PROVIDED DATA>
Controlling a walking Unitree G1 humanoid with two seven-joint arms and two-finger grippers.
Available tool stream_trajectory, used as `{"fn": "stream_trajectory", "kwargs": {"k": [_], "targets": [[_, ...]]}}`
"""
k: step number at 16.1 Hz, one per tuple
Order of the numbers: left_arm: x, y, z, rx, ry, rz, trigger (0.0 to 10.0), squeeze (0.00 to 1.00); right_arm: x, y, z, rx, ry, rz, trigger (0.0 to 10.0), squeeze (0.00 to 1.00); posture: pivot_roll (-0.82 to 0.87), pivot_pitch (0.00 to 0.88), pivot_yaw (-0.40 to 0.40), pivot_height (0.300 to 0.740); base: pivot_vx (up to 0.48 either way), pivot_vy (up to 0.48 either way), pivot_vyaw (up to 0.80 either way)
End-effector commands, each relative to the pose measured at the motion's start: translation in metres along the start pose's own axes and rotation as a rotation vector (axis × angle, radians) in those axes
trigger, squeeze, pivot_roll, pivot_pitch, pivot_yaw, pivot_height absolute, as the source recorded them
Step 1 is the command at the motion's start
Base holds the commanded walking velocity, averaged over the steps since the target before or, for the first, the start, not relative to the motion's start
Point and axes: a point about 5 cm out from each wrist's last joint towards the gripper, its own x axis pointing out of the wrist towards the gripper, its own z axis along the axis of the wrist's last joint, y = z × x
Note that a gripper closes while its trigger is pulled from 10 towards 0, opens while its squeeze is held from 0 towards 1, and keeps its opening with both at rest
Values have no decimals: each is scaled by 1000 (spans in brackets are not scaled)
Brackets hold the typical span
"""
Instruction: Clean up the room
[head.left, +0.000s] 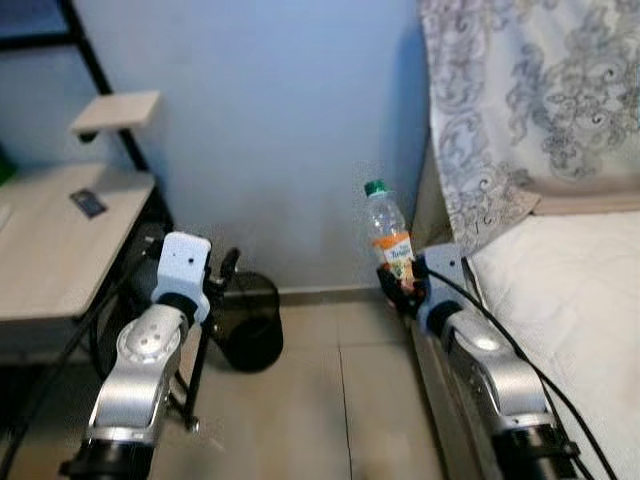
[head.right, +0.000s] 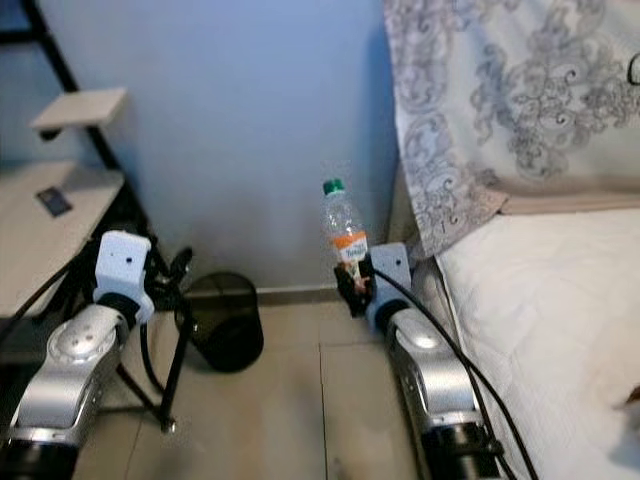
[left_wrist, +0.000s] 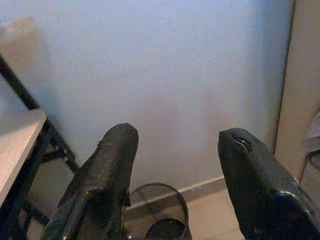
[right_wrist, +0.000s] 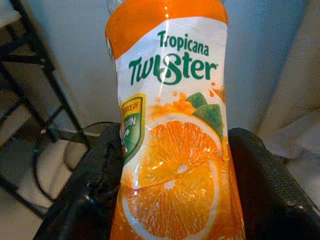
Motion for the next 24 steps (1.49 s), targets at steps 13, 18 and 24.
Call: {"fn": "stream_trajectory", "kwargs": {"k": [13,18,24], "targets": [[2,-3,2,-8,-6,-20,10000,0,1,-6,4,-80,-18,-39,10000,0,-3,0,77,740,310,0,185],[3,-4,1,-8,-2,-30,10000,0,2,-9,5,-101,-17,-62,10000,0,-3,0,76,740,308,0,0],[3,-5,1,-9,0,-39,10000,0,2,-10,3,-104,-11,-70,10000,0,-3,0,73,740,307,0,0]]}}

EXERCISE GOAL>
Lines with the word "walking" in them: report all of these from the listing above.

ANSWER FOR THE TASK>
Controlling a walking Unitree G1 humanoid with two seven-joint arms and two-finger grippers.
Base holds the commanded walking velocity, averaged over the steps since the target before or, for the first, the start, not relative to the motion's start

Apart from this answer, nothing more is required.